DESCRIPTION OF THE TASK → Your answer must be an exact transcription of the data, with every picture omitted.

DATA EXCERPT →
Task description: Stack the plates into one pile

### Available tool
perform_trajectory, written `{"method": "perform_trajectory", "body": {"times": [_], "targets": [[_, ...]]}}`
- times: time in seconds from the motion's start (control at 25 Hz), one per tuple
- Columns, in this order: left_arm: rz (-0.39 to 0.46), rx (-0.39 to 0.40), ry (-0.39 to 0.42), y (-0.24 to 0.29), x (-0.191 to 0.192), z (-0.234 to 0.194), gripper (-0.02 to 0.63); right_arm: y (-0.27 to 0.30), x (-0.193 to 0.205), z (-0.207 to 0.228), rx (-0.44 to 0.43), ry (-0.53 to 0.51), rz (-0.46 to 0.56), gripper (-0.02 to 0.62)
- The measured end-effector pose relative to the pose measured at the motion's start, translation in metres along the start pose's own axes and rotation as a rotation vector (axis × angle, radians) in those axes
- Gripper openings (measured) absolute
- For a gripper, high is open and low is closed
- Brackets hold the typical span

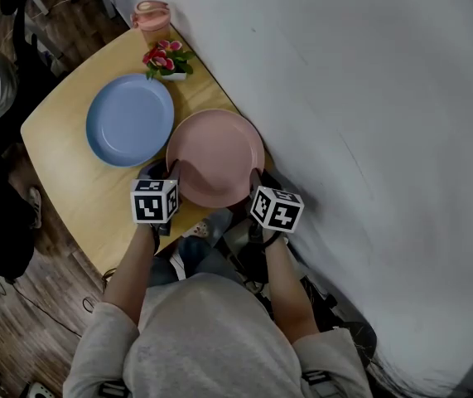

WRITTEN SOLUTION →
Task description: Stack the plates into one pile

### Available tool
perform_trajectory, written `{"method": "perform_trajectory", "body": {"times": [_], "targets": [[_, ...]]}}`
- times: time in seconds from the motion's start (control at 25 Hz), one per tuple
- Columns, in this order: left_arm: rz (-0.39 to 0.46), rx (-0.39 to 0.40), ry (-0.39 to 0.42), y (-0.24 to 0.29), x (-0.191 to 0.192), z (-0.234 to 0.194), gripper (-0.02 to 0.63); right_arm: y (-0.27 to 0.30), x (-0.193 to 0.205), z (-0.207 to 0.228), rx (-0.44 to 0.43), ry (-0.53 to 0.51), rz (-0.46 to 0.56), gripper (-0.02 to 0.62)
- The measured end-effector pose relative to the pose measured at the motion's start, translation in metres along the start pose's own axes and rotation as a rotation vector (axis × angle, radians) in those axes
- Gripper openings (measured) absolute
- For a gripper, high is open and low is closed
- Brackets hold the typical span

That concludes the output.